Robustness of the Proposed PE
The advancement of the proposed PE is mainly reflected in three aspects, i.e., free of race condition, charge sharing and the suitability for comprising higher order PEs. The latter two advantages could be verified straightforward given the fact that the outputs are connected to the lowest part of the circuit and that the third-level look-ahead signal LA is adopted to realize cascading in higher order PEs. Here we only present the simulation result in Figure 4 to validate the race-condition-free property of the new PE.

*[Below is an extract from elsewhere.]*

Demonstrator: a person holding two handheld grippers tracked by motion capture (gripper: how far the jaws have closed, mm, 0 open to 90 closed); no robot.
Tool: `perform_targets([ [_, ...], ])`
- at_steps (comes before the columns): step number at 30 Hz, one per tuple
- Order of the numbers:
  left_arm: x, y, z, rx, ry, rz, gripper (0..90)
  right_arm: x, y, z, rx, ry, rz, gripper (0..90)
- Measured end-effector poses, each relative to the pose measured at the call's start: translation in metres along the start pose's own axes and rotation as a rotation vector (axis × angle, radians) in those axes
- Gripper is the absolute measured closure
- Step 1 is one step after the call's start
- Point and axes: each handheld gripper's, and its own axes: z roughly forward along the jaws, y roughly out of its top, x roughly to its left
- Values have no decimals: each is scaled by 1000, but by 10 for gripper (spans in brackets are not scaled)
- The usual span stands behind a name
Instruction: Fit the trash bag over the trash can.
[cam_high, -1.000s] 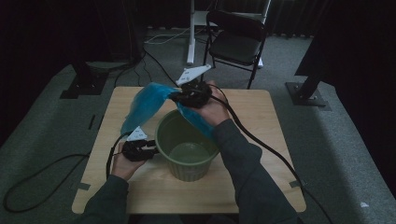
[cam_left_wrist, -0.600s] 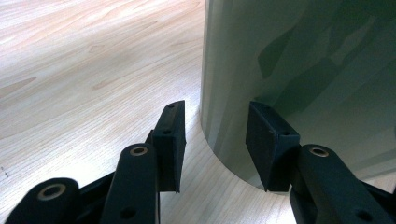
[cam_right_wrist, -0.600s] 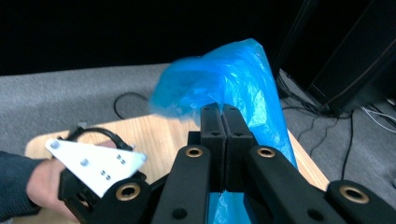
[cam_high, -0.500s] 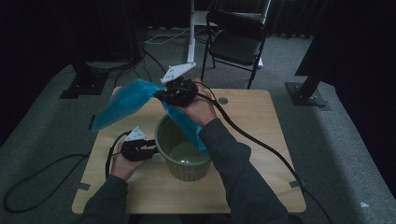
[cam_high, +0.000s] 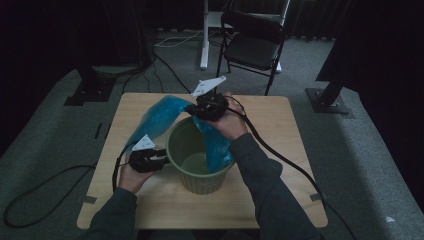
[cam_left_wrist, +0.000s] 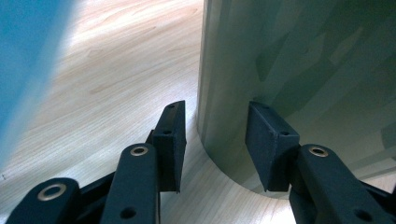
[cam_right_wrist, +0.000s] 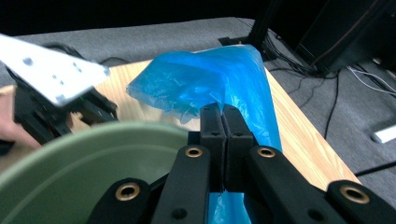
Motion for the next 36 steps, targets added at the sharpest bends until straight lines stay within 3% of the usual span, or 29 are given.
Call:
perform_targets([
  [4,0,1,-3,-15,18,-9,580,-5,-14,-7,-8,1,35,893],
  [11,3,3,-13,-69,68,-31,570,-3,-29,-17,-12,8,44,893],
  [26,9,13,-35,-170,269,-80,470,1,-35,-16,-21,45,50,893],
  [29,8,20,-32,-173,307,-62,450,1,-35,-17,-22,55,50,893],
  [33,3,28,-21,-158,388,-20,429,1,-35,-17,-21,66,49,893],
  [36,4,34,-16,-161,411,-38,494,0,-35,-17,-23,74,54,893],
])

Consider the scenario given in the left green circle in Figure 4 . At the beginning of the evaluation phase, the current stage owns the priority (LA is logic 0), OP3 is charged. Then LA arrives later, which will discharge OP3 immediately, outputting the correct results. Again, when the current stage changes from disabled to enabled due to the arrival of a logic 0 LA, OP1 corresponding to the bit which owns priority will immediately turned to logic 1 without waiting for the next evaluation phase. Due to careful design of the look-ahead structure, any potential erroneous arrival time of the lookahead signal due to problematic timing design of other parts of a system will be fixed within the PE, without passing fault outputs to following levels. 
CONCLUSIONS
A comprehensive review of existing PEs and their fair performance comparison are presented using a 45 nm technology in terms of three design metrics -power, delay and number of transistors. Moreover, we analyze these designs closely to identify their potential limitations, including possible race and charge sharing problems, and infeasibility to comprising higher order PEs. Our analysis shows that almost all the existing PEs suffer from one or more of these disadvantages.
In order to obtain a PE which is capable of overcoming these shortages, a robust PE structure is proposed, which is validated to be charge-sharing and race-condition free, proper for cascading and also have one of the best power and delay performance.